Question

The equation $y+4x=100$y+4x=100​ represents your distance y (in meters) from the finish line x seconds after you begin your leg of a relay race. The equation $y+3.7x=94$y+3.7x=94​ represents your opponent's distance from the finish line. How far do you need to run to catch up with your opponent?

Answer 1

Given:

Your distance y (in meters) from the finish line x seconds after you begin your leg of a relay race is

`y+4x=100`

Opponent's distance is

`y+3.7x+94`

To find:

The distance you need to run to catch up with your opponent.

Solution:

We have,

`y+4x=100` ...(i)

`y+3.7x+94` ...(ii)

Subtract (ii) from (i), we get

`y+4x-y-3.7x=100-94`

`0.3x=6`

Divide both sides by 0.3.

`x=(6)/(0.3)`

`x=20`

Put x=20 in (i).

`y+4(20)=100`

`y+80=100`

`y=100-80`

`y=20`

They will meet at (20,20).
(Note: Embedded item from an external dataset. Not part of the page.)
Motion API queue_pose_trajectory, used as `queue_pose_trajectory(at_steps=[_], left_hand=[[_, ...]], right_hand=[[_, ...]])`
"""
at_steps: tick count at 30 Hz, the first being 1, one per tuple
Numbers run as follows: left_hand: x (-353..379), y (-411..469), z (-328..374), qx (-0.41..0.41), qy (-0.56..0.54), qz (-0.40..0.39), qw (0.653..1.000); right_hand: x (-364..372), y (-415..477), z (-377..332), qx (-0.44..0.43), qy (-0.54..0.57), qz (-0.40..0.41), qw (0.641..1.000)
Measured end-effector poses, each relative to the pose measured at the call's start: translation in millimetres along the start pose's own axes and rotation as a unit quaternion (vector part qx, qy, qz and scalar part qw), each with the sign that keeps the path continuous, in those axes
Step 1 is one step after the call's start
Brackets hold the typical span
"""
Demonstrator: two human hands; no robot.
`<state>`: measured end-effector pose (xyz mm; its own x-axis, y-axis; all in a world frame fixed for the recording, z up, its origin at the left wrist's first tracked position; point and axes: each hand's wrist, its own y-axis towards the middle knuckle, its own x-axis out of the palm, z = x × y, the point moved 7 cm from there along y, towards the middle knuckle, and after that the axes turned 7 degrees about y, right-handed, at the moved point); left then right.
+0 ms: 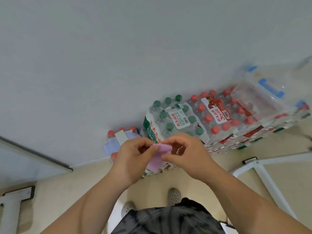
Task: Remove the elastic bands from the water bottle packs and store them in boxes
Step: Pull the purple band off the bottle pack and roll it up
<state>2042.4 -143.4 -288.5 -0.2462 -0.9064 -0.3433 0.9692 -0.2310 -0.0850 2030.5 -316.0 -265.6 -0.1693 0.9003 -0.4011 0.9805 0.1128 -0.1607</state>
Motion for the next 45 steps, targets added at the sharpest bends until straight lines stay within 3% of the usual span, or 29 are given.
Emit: queue_pose_trajectory(at_steps=[5, 8, 11, 15, 19, 22, 26, 29, 33, 37, 45], left_hand=[[65.0, 16.5, 34.9, 0.013, -0.035, -0.077, 0.996], [111.4, 28.7, 57.6, 0.013, -0.076, -0.125, 0.989], [152.8, 48.5, 77.2, 0.014, -0.047, -0.101, 0.994], [213.7, 81.6, 92.7, -0.059, -0.088, -0.062, 0.992], [265.7, 114.8, 107.1, -0.084, -0.102, -0.039, 0.991], [287.8, 136.2, 112.9, -0.111, -0.119, -0.028, 0.986], [302.6, 165.1, 119.0, -0.114, -0.069, -0.043, 0.990], [301.9, 189.2, 113.8, -0.134, -0.043, -0.003, 0.990], [296.6, 215.6, 104.1, -0.158, -0.023, 0.044, 0.986], [285.7, 250.4, 89.9, -0.158, 0.042, 0.078, 0.983], [270.5, 331.5, 57.9, -0.133, 0.173, 0.047, 0.975]], right_hand=[[-63.8, -12.8, 17.9, -0.027, -0.035, 0.062, 0.997], [-103.6, -17.7, 42.5, 0.007, -0.004, 0.060, 0.998], [-145.7, -18.9, 68.0, 0.029, 0.059, 0.048, 0.997], [-204.3, -13.0, 101.6, 0.028, 0.144, 0.029, 0.989], [-260.2, -1.9, 136.0, 0.012, 0.160, 0.026, 0.987], [-285.8, 13.9, 162.2, 0.047, 0.190, 0.029, 0.980], [-297.7, 41.8, 177.3, 0.059, 0.190, 0.009, 0.980], [-300.7, 61.8, 188.2, 0.064, 0.191, 0.022, 0.979], [-306.3, 81.8, 195.8, 0.054, 0.115, 0.052, 0.991], [-301.4, 106.6, 201.2, 0.069, 0.079, 0.000, 0.995], [-287.6, 156.7, 208.0, 0.102, 0.000, -0.044, 0.994]])
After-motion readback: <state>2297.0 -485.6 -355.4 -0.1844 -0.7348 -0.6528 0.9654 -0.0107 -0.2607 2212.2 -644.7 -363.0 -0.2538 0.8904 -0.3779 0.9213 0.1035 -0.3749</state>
It means at 20 meters from the finish line after 20 seconds from the beginning.

Put x=0 in (i), we get

`y+4(0)=100`

`y=100`

It means, initially the total distance you and finish line is 100 meters.

You will catch your opponent 20 meter from the finish line. So,

`100-20=80`

Therefore, you need to run 80 meters to catch up with your opponent.